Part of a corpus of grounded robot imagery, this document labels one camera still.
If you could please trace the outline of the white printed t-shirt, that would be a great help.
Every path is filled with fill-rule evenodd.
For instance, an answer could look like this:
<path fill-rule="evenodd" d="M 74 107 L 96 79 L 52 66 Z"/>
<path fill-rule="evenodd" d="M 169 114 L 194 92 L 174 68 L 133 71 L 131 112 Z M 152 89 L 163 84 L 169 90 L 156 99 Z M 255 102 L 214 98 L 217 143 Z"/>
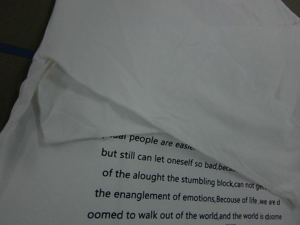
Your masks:
<path fill-rule="evenodd" d="M 0 134 L 0 222 L 299 224 L 299 17 L 56 1 Z"/>

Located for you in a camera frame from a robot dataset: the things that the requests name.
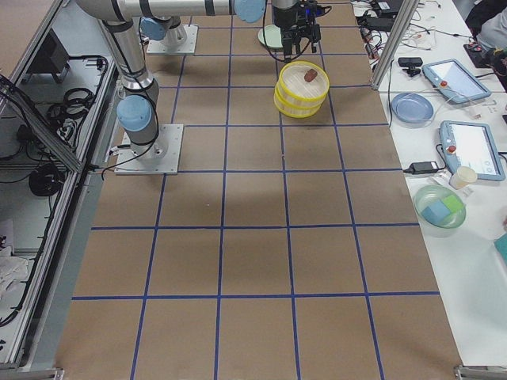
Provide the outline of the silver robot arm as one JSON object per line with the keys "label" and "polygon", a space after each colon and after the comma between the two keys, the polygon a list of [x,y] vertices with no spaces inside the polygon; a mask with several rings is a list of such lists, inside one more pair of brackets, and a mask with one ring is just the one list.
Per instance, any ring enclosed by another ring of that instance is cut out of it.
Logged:
{"label": "silver robot arm", "polygon": [[78,6],[97,19],[117,65],[126,97],[116,114],[127,133],[132,158],[150,162],[166,155],[156,116],[158,83],[147,69],[134,19],[154,22],[162,38],[180,17],[230,16],[253,23],[265,12],[263,1],[79,1]]}
{"label": "silver robot arm", "polygon": [[[298,59],[308,48],[315,53],[322,38],[317,19],[327,15],[332,7],[321,6],[316,1],[273,1],[272,8],[272,27],[279,45],[274,46],[268,41],[269,27],[263,24],[257,38],[265,50],[269,54],[274,50],[282,51],[283,63]],[[139,31],[150,40],[172,48],[187,40],[179,16],[160,18],[148,13],[139,19]]]}

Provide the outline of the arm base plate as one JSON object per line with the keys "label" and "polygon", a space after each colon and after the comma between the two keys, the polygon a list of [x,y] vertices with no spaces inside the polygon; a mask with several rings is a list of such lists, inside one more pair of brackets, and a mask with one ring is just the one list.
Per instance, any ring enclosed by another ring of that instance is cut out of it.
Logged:
{"label": "arm base plate", "polygon": [[194,55],[199,27],[179,25],[168,29],[163,40],[150,40],[148,55]]}
{"label": "arm base plate", "polygon": [[158,139],[143,154],[146,147],[132,146],[125,132],[122,144],[128,147],[119,151],[118,166],[114,167],[114,173],[118,175],[177,174],[183,134],[183,124],[162,124],[159,127]]}

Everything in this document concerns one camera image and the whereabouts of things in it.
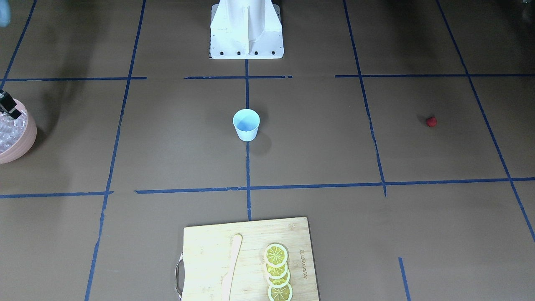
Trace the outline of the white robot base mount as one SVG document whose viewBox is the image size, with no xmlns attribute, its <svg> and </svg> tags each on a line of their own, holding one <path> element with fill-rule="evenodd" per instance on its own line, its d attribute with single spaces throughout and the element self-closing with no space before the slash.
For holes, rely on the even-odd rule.
<svg viewBox="0 0 535 301">
<path fill-rule="evenodd" d="M 281 59 L 283 55 L 279 5 L 271 0 L 220 0 L 212 5 L 210 59 Z"/>
</svg>

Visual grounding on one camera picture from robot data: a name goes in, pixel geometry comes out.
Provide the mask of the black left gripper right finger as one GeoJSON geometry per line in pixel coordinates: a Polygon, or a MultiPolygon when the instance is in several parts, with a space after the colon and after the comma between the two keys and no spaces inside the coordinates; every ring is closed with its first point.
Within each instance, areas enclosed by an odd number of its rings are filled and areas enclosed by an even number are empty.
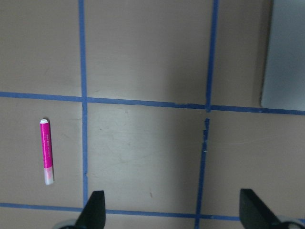
{"type": "Polygon", "coordinates": [[[279,218],[252,189],[242,188],[239,194],[239,219],[244,229],[275,229],[279,218]]]}

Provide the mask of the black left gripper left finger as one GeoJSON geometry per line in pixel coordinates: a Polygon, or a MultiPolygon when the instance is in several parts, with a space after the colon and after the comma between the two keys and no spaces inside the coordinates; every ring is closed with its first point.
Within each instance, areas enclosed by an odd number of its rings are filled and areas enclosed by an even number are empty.
{"type": "Polygon", "coordinates": [[[92,192],[80,216],[76,220],[76,229],[103,229],[106,221],[104,191],[92,192]]]}

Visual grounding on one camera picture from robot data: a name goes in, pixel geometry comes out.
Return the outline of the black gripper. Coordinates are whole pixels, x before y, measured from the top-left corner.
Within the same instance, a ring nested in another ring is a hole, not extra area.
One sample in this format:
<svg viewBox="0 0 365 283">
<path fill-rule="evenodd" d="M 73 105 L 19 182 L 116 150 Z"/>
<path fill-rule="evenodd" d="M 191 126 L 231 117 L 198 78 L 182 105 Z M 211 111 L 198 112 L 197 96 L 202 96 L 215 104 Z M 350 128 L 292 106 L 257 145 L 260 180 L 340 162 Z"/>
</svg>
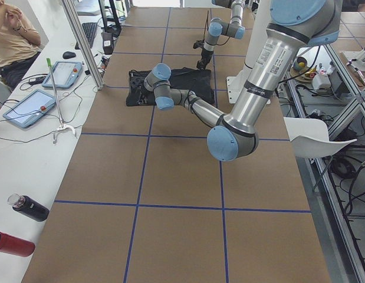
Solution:
<svg viewBox="0 0 365 283">
<path fill-rule="evenodd" d="M 211 61 L 213 53 L 213 51 L 209 51 L 203 48 L 201 52 L 201 59 L 197 62 L 196 68 L 198 70 L 205 70 L 207 64 L 209 64 Z"/>
</svg>

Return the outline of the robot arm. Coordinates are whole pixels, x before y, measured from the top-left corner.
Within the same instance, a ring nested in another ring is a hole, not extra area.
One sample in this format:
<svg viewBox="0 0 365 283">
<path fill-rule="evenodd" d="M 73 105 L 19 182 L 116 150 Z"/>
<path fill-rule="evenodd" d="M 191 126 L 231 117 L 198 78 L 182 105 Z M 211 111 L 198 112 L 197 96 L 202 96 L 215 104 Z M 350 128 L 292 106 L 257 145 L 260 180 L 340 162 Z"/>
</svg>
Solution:
<svg viewBox="0 0 365 283">
<path fill-rule="evenodd" d="M 160 110 L 183 106 L 210 127 L 208 149 L 220 161 L 247 156 L 258 146 L 255 123 L 302 47 L 330 44 L 338 38 L 341 1 L 263 1 L 255 27 L 267 36 L 230 113 L 226 114 L 192 90 L 170 86 L 171 70 L 160 63 L 144 87 Z"/>
<path fill-rule="evenodd" d="M 213 5 L 231 9 L 231 19 L 225 22 L 220 18 L 212 18 L 210 24 L 206 20 L 208 33 L 203 33 L 203 39 L 197 40 L 193 48 L 201 48 L 201 59 L 197 62 L 196 68 L 205 70 L 210 63 L 215 47 L 221 35 L 228 38 L 242 39 L 245 28 L 242 26 L 242 16 L 245 8 L 245 1 L 213 0 Z"/>
</svg>

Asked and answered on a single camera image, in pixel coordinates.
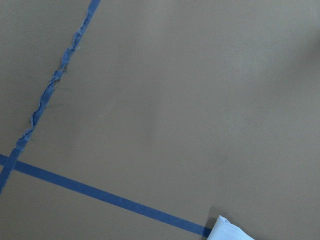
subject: blue line
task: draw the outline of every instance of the blue line
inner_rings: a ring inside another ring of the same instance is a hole
[[[6,159],[8,159],[8,157],[0,155],[0,164],[3,165]],[[142,205],[140,203],[111,194],[93,186],[89,186],[81,182],[74,181],[72,179],[55,174],[53,172],[43,170],[41,168],[29,165],[21,161],[16,162],[14,169],[32,177],[64,187],[66,189],[70,189],[77,193],[87,195],[89,197],[101,200],[103,202],[118,206],[123,209],[127,209],[137,214],[141,214],[143,216],[158,220],[160,222],[172,225],[174,227],[189,231],[191,233],[204,236],[206,238],[209,236],[211,232],[210,228],[198,225],[194,222],[184,220],[182,218],[173,216],[163,211],[156,210],[149,206]]]
[[[25,149],[27,143],[29,142],[29,140],[32,136],[32,133],[35,130],[36,125],[37,125],[39,119],[41,118],[41,116],[42,116],[46,106],[48,105],[49,100],[55,90],[56,83],[61,79],[62,75],[64,74],[68,63],[70,62],[70,58],[71,58],[72,54],[76,51],[77,46],[78,46],[82,36],[84,35],[92,17],[94,16],[94,13],[95,13],[99,3],[100,3],[100,0],[92,0],[91,1],[90,5],[87,9],[86,16],[85,16],[80,28],[73,35],[71,46],[68,47],[62,55],[60,68],[58,70],[54,71],[52,78],[49,81],[48,86],[46,87],[46,89],[44,90],[44,92],[40,98],[39,106],[38,106],[37,110],[32,114],[32,116],[30,118],[31,128],[27,129],[24,132],[24,134],[22,135],[22,137],[19,138],[19,140],[16,142],[15,148],[12,150],[10,156],[5,161],[3,169],[0,173],[0,194],[3,190],[3,188],[5,187],[11,172],[15,168],[16,162],[17,162],[20,154],[22,153],[22,151]]]

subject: floor
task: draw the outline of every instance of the floor
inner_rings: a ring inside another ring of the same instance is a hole
[[[1,155],[89,4],[0,0]],[[319,49],[315,0],[102,0],[19,161],[197,226],[318,240]],[[123,207],[14,170],[0,239],[206,239]]]

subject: light blue object
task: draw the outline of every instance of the light blue object
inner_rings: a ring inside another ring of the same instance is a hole
[[[207,240],[254,240],[239,227],[219,216]]]

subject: gray surface
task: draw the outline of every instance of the gray surface
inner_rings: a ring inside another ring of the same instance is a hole
[[[20,160],[197,224],[220,214],[257,240],[318,240],[317,7],[102,1]],[[82,239],[91,212],[111,221],[92,239],[200,239],[19,173],[0,200],[6,239],[40,239],[27,230],[44,220],[42,238]]]

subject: straight blue tape
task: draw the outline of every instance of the straight blue tape
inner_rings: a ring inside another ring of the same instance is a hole
[[[95,11],[96,11],[99,3],[100,3],[100,0],[92,0],[90,2],[89,7],[87,9],[86,16],[85,16],[81,26],[73,35],[71,46],[68,47],[62,55],[60,68],[58,70],[54,71],[52,78],[49,81],[48,86],[46,87],[46,89],[44,90],[44,92],[40,98],[37,110],[32,114],[32,116],[30,118],[31,128],[27,129],[24,132],[24,134],[22,135],[22,137],[19,138],[19,140],[16,142],[15,148],[12,150],[10,156],[6,159],[6,161],[3,165],[3,169],[0,173],[0,194],[3,190],[3,188],[5,187],[11,172],[15,168],[16,162],[17,162],[20,154],[22,153],[22,151],[25,149],[27,143],[29,142],[29,140],[32,136],[32,133],[35,130],[35,128],[39,122],[39,119],[41,118],[41,116],[42,116],[45,108],[47,107],[49,100],[55,90],[55,84],[61,79],[62,75],[64,74],[65,68],[68,65],[68,63],[70,62],[70,58],[71,58],[72,54],[76,51],[77,46],[78,46],[82,36],[86,32],[86,29],[87,29],[93,15],[94,15]]]
[[[0,164],[5,164],[6,159],[7,157],[0,155]],[[100,190],[93,186],[89,186],[84,183],[74,181],[72,179],[55,174],[53,172],[43,170],[41,168],[29,165],[21,161],[16,162],[14,169],[32,177],[64,187],[66,189],[70,189],[77,193],[87,195],[91,198],[95,198],[103,202],[118,206],[120,208],[127,209],[137,214],[141,214],[143,216],[158,220],[160,222],[169,224],[171,226],[186,230],[194,234],[198,234],[200,236],[204,236],[206,238],[209,236],[211,232],[210,228],[198,225],[194,222],[184,220],[182,218],[173,216],[163,211],[156,210],[149,206],[142,205],[140,203]]]

## [Directions]
Using the listing above, show each line with the word "camera" in it.

## [Answer to this problem]
Part of a corpus of grounded robot imagery, this document labels one camera still.
Located for you in a camera frame from a robot dataset: the things that the requests name.
Everything in this document concerns one camera image and the whereabouts of things in it.
Visual grounding on one camera picture from robot data: a name goes in, pixel geometry comes out.
Visual grounding on one camera picture from robot data: a name goes in, pixel geometry comes out.
Asked and answered on a single camera image, in pixel coordinates.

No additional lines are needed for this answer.